Eulogy

Read by Dad’s eldest son, Michael


A few months ago, when out of nowhere my son Clark told me he loved his Grandpa, I asked him what it was he loved most about him. He told me it was his stories—“Grandpa tells the best stories”. They say young children are very perceptive, because if there was one thing Dad loved above all else, it was telling a good story. Dad didn’t tell tall-stories or fables, Dad told interesting stories because he led an interesting life.

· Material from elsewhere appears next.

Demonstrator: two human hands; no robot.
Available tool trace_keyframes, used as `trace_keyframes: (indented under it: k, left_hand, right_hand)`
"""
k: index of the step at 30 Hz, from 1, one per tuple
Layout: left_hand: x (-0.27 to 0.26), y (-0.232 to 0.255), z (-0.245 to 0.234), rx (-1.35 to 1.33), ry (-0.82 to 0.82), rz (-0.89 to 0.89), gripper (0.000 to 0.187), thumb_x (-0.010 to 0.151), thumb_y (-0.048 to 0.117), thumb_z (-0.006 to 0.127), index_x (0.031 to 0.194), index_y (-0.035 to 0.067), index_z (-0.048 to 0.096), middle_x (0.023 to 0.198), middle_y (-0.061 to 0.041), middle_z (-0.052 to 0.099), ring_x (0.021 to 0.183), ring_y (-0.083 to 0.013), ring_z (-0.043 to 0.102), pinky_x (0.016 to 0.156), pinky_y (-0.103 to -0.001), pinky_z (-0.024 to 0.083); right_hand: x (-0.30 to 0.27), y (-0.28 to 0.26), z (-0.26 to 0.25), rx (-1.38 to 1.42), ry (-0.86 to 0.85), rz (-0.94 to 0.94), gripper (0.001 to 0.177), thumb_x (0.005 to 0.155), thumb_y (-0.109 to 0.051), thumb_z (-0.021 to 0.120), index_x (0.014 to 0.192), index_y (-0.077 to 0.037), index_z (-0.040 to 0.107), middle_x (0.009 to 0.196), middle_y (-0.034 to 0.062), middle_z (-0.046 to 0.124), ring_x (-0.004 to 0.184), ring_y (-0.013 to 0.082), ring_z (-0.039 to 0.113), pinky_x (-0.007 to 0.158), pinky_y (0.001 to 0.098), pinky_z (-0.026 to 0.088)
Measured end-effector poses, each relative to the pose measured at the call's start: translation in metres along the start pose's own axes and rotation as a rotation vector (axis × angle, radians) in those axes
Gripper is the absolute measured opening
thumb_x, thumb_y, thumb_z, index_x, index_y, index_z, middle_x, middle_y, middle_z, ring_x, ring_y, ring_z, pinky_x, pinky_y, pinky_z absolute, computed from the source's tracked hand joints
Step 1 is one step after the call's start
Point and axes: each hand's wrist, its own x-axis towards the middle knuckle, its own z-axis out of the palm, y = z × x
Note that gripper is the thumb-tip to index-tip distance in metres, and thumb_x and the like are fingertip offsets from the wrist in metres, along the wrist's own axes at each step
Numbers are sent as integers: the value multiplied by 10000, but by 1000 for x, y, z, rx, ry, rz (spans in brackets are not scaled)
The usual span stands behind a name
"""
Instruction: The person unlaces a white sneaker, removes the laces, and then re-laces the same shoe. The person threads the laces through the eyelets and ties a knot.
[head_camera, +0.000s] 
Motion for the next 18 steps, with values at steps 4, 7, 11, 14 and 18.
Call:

And Dad didn’t just tell interesting stories, he told them in an interesting way. Listening to a “Dad story” was like going down a Wikipedia rabbit hole. He’d start with one subject, an idea would spark in his head on something related, and then he’d get about ten subjects deep before wrapping it all back up into the main storyline. Dad had an incredible memory, with an ability to recall distantly related events or back stories that explained the motivations for each person in his story. This ability lasted well into the last days of his life, where despite failing health he could still recount in fine detail exactly what he’d done on a project he’d worked on over 40 years ago, and each person who worked with him, adding his own colourful interpretation of them, both their failings and what he liked about them.

So to properly do Dad justice, we will attempt to tell a story of his life in the manner he would tell it. It will be a potted history, interspersed with vignettes that he had either told to us or we were fortunate to be part of.

Anthony and Dad’s brother Shane have already addressed Dad’s early life, but in the weeks before he died, Dad filled in some detail of his early adulthood, which I will recount here.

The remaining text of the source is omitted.